零時に御山の麓に行くと、
「もう! 遅いで華」
と真矢に軽く怒られた。時間通りなのだが……。千秋はそんなうちらを気にする様子もなく
「まぁまぁ。夜は長いんやし。早速、洞窟の中に入ってみよか」
懐中電灯片手に洞窟へ入っていってしまった。
「ちょ、ちょっと待っ……うち心の準備が出来てへんのやけど」
「時間ならぎょうさんあったやん。華は感情移入しすぎや」
千秋は長い黒髪を翻し、どんどん奥地へ向かっていく。うちはそれについていくのが精いっぱいなくらい怖かった。じめっとした空気、懐中電灯がなければ完全な闇。この奥にいる存在のことを考えると、とてもではないが明るい気持ちにはなれなかった。
「それにしても、イズモサマなんてほんまに居るんかな?」
会話で恐怖を紛らわそうと、二人に向けて声をかける。
「どうやろな。居ったら居ったで……その時にならんとわからん」
「うちは居ってほしいな、その方がスリルとロマンがあるやん!」
千秋は至って冷静だし、真矢は高揚している。うちがこの中で一番普通な気がしてきた。何故この場で落ち着いていられるのか理解に苦しむ。深夜だから、一周まわってハイになっているのは何となくわかるものの。
「あ! あれちゃう?」
真矢の指さした先には、『この先立ち入り禁止』の看板。柵も何もないので、出入りは自由になっているようだ。

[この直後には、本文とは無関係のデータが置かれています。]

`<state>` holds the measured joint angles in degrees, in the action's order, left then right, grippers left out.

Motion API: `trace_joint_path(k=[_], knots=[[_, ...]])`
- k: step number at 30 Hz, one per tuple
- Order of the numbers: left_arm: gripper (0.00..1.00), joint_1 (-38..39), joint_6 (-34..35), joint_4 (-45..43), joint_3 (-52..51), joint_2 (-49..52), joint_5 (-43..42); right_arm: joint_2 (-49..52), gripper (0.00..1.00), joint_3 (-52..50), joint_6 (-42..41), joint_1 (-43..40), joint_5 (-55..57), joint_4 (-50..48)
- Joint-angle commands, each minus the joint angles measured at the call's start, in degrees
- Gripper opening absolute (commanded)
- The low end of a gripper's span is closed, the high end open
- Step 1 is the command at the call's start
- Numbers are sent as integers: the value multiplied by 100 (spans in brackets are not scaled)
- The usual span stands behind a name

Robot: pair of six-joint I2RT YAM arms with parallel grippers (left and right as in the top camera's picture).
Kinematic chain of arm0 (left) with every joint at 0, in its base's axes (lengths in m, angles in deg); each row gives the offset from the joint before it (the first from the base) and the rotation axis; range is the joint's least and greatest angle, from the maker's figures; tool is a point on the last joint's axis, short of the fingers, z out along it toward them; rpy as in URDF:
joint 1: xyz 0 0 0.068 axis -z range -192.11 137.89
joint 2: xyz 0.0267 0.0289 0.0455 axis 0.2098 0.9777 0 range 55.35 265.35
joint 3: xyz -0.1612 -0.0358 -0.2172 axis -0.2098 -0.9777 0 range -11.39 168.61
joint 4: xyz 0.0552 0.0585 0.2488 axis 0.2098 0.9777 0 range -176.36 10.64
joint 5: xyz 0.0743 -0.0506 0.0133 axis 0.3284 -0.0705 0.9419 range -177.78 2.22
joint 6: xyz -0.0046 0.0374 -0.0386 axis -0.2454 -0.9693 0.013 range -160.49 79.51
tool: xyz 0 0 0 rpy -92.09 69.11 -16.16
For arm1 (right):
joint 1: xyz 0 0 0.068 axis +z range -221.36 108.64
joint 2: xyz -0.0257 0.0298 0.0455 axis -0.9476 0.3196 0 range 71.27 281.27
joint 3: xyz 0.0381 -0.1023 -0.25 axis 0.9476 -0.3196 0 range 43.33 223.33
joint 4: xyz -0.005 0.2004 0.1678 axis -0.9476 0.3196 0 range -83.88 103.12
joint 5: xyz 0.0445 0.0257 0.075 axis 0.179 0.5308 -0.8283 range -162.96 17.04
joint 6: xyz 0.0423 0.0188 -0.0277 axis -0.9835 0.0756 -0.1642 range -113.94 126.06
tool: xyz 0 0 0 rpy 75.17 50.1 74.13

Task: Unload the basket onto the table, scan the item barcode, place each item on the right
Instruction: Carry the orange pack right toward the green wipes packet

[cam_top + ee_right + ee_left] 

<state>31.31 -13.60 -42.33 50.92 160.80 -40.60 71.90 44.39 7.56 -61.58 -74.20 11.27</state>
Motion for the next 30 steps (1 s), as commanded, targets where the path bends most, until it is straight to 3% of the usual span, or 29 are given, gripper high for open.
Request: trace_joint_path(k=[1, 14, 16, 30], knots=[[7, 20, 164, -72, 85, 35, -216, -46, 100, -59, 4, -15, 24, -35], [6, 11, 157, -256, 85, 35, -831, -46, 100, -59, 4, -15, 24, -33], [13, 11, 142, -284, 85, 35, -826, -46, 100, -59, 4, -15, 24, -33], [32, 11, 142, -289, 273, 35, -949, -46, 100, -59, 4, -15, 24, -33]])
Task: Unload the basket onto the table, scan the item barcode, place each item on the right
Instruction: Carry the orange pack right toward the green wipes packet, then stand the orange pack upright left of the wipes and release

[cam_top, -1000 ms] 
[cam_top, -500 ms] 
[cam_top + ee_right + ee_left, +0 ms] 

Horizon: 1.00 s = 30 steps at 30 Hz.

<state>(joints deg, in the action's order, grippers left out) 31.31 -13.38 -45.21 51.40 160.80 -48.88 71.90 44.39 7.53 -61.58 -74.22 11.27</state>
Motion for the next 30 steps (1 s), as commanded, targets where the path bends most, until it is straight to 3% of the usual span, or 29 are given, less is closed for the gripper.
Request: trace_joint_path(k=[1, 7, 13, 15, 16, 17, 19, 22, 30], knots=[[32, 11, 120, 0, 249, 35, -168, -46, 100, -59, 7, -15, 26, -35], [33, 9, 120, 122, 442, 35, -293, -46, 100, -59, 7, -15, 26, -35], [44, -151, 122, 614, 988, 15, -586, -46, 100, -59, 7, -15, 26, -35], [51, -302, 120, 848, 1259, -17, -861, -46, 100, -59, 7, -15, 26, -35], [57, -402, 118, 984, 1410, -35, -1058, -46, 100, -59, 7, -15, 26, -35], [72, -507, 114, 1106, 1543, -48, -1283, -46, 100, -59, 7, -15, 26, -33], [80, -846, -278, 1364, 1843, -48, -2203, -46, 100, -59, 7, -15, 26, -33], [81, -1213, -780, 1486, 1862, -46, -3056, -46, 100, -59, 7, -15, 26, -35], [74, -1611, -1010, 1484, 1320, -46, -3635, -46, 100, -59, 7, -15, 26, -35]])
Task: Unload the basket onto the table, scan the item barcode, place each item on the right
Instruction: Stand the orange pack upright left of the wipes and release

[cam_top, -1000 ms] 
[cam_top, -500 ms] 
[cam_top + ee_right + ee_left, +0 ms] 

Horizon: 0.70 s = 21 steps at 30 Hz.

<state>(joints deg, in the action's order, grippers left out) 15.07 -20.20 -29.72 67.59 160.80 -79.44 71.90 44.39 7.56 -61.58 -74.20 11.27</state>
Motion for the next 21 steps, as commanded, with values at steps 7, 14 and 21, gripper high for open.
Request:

「この先の道はこれ一本だけ……なら、行くしかないやろなぁ」
「え、ちょ、待っ、ほんまに行くん!?」
千秋は「当たり前やんか、怖いなら帰ったらええ」とうちの発言を一蹴する。まぁ、確かにその通りなのだが。でも二人に何かあったら一生引きずりそうだ。やから。
「うちも行く!」
一歩踏み出した。これでこの先で何があっても、引きずることはない。と思いたい。洞窟の湿度は増し、水滴が落ちる音が聞こえる。真夏だというのに、やけに涼しい。これは恐怖心から来ているものなのか、それとも本当に洞窟の気温が涼しいのか。それはわからない。そんなことを考えているうちに、行き止まりにぶち当たった。
「……イズモサマは?」
思わず声に出してしまった。行き止まりには一面の壁だけがあり、呪いだの幽霊だのといったものは見当たらない。
「あれ? おっかしいなぁ……」
真矢が辺りを見渡すが、やはりそれらしいものはない。
「霊感がないと見えへんとか?」
「そうなんかなぁ……愛里そう言っとった?」
愛里はそのようなことを言っていただろうか。ぼーっとしていたからか、あまり記憶がない。
「……もしかして、この壁の先なんとちゃう?」
千秋が壁を触ると、一気にそれが崩壊した。そして現れたのは、巫女服姿のまま朽ち果てている人間……人間、だったモノ? 何らかの原因で水分が足りず朽ち果てた、と見るのが正解だろう。見るだけでも禍々しい、そんな雰囲気を放っている。
「こ、これがイズモサマ!? めっちゃ怖いやん!」
途端に大騒ぎし始めた真矢を横目に、千秋は
「ふうん……これでお札をとって逃げきれたら願いが叶うんか」
「え、ちょ、とる気なん!? 止めた方がええって!」
うちの必死の静止も虚しく
「あ」
ビリッ、という音をたててお札は破けた。うちの肘がお札にクリーンヒットしてしまったように見える。奇怪な音を立てて、イズモサマは動きだす。こうなった時、とる行動と言えば———
「逃げるで皆!」
三人で走ってその場を離れる。幸いにも、イズモサマの動きは遅くこれなら逃げきれそうだ。一直線に走って洞窟から出ると、イズモサマの姿は見えなくなっていた。これは、成功したということでいいのだろうか。うちには願いなんてないけど。
「あー疲れた……もうこりごり……」
洞窟を見ながら真矢が言う。
「せやな、こない疲れるとは……」
それに千秋も賛同し、うちも「やから言ったやん」と返す。
「もうこれでイズモサマの話は終わり! 明日からもっと健全な話題しよ!」
「そやな」
「ほな、解散ってことで」
うちらは散り散りになって各々の家へと帰った。その時も視線を感じたが、疲れ切っていたのでそれが何の視線なのかはわからなかった。